- [What is being asked]:
If a line comes after the one containing "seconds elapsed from", leave it out; copy every line before it, and that line too, exactly as written, starting from the first line of the entries.

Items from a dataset

============================================================

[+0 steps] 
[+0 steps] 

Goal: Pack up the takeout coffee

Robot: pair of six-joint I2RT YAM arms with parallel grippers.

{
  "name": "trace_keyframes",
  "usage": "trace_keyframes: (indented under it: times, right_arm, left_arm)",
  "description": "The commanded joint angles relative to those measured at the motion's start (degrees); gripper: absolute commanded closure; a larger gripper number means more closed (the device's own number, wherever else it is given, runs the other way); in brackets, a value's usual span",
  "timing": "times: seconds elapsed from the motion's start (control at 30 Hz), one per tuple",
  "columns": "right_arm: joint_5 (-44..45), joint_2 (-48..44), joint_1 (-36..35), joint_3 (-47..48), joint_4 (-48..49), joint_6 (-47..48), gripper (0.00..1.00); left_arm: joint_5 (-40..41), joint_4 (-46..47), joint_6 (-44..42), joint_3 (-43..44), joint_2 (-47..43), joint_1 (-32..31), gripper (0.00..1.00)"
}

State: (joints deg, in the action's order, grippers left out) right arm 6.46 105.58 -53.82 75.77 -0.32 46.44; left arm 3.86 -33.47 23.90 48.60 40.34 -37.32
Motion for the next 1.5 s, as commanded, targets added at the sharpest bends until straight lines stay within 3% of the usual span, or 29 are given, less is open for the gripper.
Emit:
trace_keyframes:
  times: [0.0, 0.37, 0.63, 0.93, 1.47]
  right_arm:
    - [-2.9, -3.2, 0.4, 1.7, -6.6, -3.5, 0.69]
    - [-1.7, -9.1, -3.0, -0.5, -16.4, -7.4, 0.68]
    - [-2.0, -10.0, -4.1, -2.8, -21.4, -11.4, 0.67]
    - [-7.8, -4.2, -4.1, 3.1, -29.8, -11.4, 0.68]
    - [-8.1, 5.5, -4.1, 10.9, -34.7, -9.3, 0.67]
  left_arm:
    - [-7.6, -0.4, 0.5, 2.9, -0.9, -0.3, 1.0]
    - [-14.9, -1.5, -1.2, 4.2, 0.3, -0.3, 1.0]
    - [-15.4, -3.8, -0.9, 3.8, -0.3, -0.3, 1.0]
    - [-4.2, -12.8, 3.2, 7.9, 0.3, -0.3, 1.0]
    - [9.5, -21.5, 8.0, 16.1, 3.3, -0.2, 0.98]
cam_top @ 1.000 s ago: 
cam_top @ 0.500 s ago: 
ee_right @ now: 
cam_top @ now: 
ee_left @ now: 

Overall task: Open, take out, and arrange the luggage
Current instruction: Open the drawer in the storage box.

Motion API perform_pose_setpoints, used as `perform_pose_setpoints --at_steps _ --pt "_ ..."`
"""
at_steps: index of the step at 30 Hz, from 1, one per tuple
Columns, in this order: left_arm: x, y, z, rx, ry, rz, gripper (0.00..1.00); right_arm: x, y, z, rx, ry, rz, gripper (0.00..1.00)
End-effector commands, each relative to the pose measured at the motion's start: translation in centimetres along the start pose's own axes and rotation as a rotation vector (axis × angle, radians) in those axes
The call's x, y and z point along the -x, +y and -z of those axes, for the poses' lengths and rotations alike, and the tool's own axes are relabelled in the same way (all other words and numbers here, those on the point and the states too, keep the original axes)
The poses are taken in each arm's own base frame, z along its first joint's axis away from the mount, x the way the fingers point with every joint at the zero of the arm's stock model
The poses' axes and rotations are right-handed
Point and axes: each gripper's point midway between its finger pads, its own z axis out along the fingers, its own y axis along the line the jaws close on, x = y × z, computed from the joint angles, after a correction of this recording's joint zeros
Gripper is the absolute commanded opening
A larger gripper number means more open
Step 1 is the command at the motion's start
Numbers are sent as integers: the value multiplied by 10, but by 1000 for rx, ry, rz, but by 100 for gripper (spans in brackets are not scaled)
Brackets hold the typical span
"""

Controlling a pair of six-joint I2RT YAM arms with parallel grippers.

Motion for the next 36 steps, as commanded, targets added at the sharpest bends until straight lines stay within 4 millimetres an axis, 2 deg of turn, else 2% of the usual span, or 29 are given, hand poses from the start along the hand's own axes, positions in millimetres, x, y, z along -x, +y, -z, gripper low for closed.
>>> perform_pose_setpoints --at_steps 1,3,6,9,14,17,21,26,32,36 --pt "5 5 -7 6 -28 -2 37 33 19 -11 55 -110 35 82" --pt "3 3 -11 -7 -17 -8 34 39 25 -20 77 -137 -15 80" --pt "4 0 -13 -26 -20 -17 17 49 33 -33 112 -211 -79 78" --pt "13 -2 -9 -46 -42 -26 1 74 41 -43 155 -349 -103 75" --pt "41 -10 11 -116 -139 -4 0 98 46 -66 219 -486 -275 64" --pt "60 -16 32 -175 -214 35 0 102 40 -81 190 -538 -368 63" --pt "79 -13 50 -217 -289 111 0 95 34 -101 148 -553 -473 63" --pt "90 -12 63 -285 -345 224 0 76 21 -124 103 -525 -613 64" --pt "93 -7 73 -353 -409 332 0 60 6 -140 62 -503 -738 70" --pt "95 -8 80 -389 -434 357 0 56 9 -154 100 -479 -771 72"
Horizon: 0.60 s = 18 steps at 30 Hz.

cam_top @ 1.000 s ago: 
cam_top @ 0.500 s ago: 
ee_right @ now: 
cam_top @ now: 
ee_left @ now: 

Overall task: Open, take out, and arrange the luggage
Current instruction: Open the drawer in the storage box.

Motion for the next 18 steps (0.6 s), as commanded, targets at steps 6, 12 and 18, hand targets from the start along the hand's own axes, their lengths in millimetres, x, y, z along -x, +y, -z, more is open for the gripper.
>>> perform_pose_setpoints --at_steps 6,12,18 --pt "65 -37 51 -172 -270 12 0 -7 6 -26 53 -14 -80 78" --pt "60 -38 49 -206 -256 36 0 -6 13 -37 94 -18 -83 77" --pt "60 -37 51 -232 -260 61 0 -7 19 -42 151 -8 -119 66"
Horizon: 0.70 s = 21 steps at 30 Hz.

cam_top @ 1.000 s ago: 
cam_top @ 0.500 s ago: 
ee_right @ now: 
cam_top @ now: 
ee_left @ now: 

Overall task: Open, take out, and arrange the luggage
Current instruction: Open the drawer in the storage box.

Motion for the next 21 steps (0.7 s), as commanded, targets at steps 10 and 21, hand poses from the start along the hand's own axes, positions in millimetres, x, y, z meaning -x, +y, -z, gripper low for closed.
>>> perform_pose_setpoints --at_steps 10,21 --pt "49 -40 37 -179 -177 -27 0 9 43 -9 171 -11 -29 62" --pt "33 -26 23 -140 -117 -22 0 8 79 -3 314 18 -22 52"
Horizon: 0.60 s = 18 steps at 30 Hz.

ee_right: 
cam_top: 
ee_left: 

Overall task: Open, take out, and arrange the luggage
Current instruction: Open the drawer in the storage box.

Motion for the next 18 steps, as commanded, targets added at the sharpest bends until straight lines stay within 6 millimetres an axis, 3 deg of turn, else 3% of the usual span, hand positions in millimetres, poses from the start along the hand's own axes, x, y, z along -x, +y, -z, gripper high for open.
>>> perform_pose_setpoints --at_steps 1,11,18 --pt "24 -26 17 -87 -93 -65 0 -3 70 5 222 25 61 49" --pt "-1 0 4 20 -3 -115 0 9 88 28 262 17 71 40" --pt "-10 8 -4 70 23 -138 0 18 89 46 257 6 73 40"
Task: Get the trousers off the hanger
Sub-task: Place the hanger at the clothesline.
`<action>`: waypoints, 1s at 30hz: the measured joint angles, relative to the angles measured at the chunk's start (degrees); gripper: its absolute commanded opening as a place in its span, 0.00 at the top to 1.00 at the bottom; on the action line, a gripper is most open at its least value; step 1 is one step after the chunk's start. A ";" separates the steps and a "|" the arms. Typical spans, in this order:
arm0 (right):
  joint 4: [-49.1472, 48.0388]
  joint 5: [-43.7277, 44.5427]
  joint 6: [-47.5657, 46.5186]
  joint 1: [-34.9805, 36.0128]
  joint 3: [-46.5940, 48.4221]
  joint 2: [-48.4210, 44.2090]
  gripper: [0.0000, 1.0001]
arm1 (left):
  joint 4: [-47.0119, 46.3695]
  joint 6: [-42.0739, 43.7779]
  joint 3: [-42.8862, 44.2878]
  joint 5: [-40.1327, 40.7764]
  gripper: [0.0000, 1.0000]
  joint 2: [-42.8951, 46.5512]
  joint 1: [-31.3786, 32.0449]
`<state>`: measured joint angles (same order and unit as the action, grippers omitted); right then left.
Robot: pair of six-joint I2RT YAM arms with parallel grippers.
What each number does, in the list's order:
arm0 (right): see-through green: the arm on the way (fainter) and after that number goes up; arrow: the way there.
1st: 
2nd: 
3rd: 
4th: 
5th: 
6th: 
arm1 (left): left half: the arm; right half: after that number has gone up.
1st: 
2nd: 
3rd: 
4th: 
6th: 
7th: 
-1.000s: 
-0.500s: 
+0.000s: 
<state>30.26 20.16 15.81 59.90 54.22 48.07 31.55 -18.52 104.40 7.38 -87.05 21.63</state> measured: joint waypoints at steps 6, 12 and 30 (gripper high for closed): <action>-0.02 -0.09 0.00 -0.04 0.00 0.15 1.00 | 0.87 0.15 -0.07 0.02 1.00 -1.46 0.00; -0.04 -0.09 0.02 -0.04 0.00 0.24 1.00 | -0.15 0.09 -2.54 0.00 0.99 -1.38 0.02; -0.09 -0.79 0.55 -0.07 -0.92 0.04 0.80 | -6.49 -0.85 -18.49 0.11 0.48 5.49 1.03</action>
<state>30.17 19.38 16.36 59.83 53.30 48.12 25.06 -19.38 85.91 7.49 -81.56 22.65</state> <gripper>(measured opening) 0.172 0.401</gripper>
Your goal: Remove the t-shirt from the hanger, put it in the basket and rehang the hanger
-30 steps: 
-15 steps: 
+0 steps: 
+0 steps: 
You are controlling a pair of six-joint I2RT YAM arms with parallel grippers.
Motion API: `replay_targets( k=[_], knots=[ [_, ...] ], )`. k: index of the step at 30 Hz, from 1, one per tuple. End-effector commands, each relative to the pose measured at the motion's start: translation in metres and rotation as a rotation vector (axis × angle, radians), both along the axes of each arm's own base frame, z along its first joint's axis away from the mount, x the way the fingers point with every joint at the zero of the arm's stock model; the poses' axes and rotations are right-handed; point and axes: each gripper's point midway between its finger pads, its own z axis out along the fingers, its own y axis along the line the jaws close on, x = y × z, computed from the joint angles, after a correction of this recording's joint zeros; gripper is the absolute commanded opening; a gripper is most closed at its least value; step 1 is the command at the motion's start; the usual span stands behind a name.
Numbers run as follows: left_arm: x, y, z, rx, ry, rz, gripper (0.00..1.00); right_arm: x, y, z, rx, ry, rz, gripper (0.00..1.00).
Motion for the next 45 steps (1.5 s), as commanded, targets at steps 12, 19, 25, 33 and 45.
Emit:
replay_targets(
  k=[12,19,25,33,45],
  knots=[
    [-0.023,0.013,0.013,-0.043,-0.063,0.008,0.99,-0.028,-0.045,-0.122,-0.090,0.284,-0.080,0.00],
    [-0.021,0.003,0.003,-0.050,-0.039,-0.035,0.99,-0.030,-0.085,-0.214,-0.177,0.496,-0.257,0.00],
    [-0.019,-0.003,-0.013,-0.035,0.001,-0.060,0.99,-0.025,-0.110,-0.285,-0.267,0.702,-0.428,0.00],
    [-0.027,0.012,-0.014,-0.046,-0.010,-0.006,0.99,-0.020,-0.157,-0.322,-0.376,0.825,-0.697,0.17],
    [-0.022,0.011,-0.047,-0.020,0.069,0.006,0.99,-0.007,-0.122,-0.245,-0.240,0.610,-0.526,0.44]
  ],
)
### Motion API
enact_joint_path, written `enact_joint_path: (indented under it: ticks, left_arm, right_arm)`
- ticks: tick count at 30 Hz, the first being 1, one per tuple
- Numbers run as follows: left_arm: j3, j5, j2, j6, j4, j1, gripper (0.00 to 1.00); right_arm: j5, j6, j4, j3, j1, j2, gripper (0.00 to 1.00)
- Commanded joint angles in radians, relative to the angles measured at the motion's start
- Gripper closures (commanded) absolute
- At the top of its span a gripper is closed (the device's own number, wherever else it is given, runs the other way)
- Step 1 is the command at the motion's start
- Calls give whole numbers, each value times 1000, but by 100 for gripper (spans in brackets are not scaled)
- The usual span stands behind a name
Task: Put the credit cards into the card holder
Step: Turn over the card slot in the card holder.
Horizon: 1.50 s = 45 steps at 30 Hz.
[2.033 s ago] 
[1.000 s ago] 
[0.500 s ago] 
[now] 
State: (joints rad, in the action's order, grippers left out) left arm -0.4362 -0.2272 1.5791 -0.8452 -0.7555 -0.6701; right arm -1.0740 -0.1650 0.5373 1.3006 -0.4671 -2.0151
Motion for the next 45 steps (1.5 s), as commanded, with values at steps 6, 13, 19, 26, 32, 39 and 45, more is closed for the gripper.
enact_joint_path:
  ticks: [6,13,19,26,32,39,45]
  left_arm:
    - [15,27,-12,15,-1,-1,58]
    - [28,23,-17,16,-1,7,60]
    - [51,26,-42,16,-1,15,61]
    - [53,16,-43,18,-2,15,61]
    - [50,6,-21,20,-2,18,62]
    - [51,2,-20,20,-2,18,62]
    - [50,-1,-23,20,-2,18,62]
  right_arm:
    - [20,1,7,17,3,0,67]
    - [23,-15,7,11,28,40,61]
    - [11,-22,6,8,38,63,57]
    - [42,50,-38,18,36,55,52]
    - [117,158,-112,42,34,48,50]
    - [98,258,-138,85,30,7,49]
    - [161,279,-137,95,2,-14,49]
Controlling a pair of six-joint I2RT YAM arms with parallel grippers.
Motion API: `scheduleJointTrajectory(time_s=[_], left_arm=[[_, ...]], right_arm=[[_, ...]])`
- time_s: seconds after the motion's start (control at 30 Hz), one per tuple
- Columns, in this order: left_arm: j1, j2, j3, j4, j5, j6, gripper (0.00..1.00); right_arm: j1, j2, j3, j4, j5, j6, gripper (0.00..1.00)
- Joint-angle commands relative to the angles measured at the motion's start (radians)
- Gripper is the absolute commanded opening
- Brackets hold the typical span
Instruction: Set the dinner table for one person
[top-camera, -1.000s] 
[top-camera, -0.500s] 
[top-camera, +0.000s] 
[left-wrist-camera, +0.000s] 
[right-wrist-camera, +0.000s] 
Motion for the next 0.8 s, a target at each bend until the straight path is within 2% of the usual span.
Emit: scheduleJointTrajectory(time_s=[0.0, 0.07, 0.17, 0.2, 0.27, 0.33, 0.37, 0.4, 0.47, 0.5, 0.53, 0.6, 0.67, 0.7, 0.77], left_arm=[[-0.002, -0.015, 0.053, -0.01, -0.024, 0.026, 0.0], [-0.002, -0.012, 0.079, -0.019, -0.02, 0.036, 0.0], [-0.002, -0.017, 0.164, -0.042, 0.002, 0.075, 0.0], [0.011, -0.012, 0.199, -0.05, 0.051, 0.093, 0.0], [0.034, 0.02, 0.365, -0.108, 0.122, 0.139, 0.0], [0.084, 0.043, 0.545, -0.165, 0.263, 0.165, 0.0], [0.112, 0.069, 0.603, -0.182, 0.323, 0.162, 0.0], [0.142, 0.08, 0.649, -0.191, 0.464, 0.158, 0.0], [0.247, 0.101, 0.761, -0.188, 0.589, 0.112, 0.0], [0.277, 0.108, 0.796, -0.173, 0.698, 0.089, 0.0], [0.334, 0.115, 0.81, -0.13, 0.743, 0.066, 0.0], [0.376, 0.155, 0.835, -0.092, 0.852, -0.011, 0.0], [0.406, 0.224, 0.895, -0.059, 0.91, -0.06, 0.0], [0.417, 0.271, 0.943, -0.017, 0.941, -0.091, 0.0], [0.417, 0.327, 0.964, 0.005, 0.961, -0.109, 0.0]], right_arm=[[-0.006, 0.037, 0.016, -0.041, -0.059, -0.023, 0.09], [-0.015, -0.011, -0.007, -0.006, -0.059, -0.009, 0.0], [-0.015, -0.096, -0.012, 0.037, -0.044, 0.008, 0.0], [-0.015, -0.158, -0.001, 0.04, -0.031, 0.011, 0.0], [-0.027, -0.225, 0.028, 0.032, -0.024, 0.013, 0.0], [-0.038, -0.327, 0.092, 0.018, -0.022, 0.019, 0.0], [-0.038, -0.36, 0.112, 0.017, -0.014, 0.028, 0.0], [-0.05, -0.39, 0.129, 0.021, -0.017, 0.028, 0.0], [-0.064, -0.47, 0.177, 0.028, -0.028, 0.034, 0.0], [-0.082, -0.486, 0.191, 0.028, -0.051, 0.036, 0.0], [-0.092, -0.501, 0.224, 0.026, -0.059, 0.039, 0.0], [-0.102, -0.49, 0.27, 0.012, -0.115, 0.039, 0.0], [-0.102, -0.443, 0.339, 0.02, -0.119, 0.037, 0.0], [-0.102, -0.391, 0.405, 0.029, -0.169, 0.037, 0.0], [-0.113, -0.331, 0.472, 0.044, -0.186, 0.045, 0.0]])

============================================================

- [Answer for this exercise]:
[+0 steps] 
[+0 steps] 

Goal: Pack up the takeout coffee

Robot: pair of six-joint I2RT YAM arms with parallel grippers.

{
  "name": "trace_keyframes",
  "usage": "trace_keyframes: (indented under it: times, right_arm, left_arm)",
  "description": "The commanded joint angles relative to those measured at the motion's start (degrees); gripper: absolute commanded closure; a larger gripper number means more closed (the device's own number, wherever else it is given, runs the other way); in brackets, a value's usual span",
  "timing": "times: seconds elapsed from the motion's start (control at 30 Hz), one per tuple",

Further output is not needed for this exercise.